"Look here, Aggy Jones, do you mean to
say that legless wonder has stuck you?"
"Mr. Troy conveyed all rights in the property to me for $10, paid in
hand, including this method of findin' out where it is," says he.
"Where'd you get the $10, and me not know it?" says I.
"Trivial, trivial," says Ag.
"And do you expect to follow that dotted line until you stub your toe
over a half-ton nuggets?"
"Frivolous, frivolous," says Ag.
"Yes," I says, "yes. Trivial--frivolous--all right--but what's that
red cross?"
"Shows the location plainly," says he, shiftin' his cigar. "Where the
arms of that cross intersect, we double it, or turn nurses in the army."
Well, I stared at him. Too much thinkin' goes to a man's head
sometimes.
"You feel anything strange about you anywheres?" says I.

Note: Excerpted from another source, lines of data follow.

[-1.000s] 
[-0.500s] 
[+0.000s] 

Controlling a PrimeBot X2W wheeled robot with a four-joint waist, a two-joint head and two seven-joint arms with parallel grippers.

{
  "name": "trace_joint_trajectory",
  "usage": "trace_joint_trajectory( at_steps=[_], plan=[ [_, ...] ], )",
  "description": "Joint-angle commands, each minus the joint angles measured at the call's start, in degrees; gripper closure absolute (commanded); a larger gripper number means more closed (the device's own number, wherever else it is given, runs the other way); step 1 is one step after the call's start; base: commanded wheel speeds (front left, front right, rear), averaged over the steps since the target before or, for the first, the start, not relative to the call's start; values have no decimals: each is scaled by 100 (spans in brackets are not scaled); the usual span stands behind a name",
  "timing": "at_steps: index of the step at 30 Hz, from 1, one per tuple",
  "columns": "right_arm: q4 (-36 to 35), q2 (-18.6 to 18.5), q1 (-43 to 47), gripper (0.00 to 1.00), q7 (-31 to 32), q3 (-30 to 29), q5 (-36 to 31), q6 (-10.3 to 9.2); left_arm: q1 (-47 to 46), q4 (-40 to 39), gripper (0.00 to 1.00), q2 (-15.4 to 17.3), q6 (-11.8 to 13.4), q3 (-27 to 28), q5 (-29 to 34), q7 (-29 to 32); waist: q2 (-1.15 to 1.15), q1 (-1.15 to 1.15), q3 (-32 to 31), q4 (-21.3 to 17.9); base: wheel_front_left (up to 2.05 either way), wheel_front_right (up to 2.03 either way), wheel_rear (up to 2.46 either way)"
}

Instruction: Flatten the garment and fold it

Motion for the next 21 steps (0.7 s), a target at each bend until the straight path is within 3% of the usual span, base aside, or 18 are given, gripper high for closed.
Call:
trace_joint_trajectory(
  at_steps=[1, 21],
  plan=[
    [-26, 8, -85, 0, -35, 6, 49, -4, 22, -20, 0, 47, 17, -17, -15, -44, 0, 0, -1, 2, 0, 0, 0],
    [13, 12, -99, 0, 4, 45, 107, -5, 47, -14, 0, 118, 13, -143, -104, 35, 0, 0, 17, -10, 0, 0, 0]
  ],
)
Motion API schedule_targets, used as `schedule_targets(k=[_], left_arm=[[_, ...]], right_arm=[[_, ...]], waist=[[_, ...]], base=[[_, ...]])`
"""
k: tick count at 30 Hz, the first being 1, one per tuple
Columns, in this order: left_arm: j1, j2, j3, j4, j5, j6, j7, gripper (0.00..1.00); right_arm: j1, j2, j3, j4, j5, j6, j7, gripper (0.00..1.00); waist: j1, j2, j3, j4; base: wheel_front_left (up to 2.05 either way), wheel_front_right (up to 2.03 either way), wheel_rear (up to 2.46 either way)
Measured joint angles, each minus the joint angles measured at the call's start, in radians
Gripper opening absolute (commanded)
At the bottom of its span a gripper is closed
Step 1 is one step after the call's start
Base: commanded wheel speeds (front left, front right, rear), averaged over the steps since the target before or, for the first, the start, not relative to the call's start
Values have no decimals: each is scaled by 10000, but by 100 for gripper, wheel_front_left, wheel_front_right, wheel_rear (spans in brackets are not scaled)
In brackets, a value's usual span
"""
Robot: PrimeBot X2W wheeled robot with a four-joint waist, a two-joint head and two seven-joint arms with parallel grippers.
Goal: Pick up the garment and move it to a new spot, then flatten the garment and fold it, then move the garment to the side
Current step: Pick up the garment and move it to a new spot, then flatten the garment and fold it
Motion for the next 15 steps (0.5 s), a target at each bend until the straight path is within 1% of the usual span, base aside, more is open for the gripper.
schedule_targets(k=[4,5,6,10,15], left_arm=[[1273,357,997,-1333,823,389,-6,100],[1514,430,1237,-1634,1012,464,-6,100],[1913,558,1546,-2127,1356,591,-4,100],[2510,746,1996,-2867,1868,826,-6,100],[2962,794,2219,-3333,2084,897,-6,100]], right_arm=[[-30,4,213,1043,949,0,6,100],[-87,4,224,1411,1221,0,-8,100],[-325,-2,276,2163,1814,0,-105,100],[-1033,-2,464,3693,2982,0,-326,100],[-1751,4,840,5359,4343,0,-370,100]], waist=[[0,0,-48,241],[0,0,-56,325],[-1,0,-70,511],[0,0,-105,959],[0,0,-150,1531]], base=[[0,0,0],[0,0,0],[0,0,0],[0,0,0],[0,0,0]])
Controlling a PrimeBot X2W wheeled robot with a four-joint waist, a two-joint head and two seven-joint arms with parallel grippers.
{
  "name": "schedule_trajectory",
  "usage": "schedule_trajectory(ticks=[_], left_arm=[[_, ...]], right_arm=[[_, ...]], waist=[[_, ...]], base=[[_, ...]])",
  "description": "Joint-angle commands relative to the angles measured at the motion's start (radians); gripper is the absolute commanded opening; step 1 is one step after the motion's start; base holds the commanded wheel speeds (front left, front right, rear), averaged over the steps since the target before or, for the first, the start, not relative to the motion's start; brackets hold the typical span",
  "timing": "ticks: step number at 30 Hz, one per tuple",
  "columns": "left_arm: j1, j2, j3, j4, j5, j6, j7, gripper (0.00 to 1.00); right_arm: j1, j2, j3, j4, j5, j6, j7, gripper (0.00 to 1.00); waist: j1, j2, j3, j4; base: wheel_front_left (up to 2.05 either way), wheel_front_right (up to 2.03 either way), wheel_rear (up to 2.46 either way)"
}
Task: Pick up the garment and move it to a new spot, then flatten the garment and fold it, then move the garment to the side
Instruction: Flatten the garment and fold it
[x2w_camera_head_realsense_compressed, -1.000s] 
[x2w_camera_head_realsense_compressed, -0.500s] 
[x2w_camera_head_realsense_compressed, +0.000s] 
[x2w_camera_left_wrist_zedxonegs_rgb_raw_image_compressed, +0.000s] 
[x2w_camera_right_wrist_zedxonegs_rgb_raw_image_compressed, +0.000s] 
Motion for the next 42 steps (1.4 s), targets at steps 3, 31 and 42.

"Yes," says he, tapping it. "This map-- Accordin' to the scale of
miles these here arms on the cross are somethin' like fifty miles long.
Ah, what a merry, merry time we shall have, Hy, chasin' up and down
glass mountains, eatin' prickly pear, drinking rarely, and cullin' a
rattlesnake here and there to twine in our locks. It will seem like
old times, dropping a rock in your boots in the mornin' to quell the
quivering centipede and the upstanding and high-jumping tarantula."
"Say," says I, "do you think there's a mine here at all?"
"Mine!" says he, like I'd asked a most unexpected question.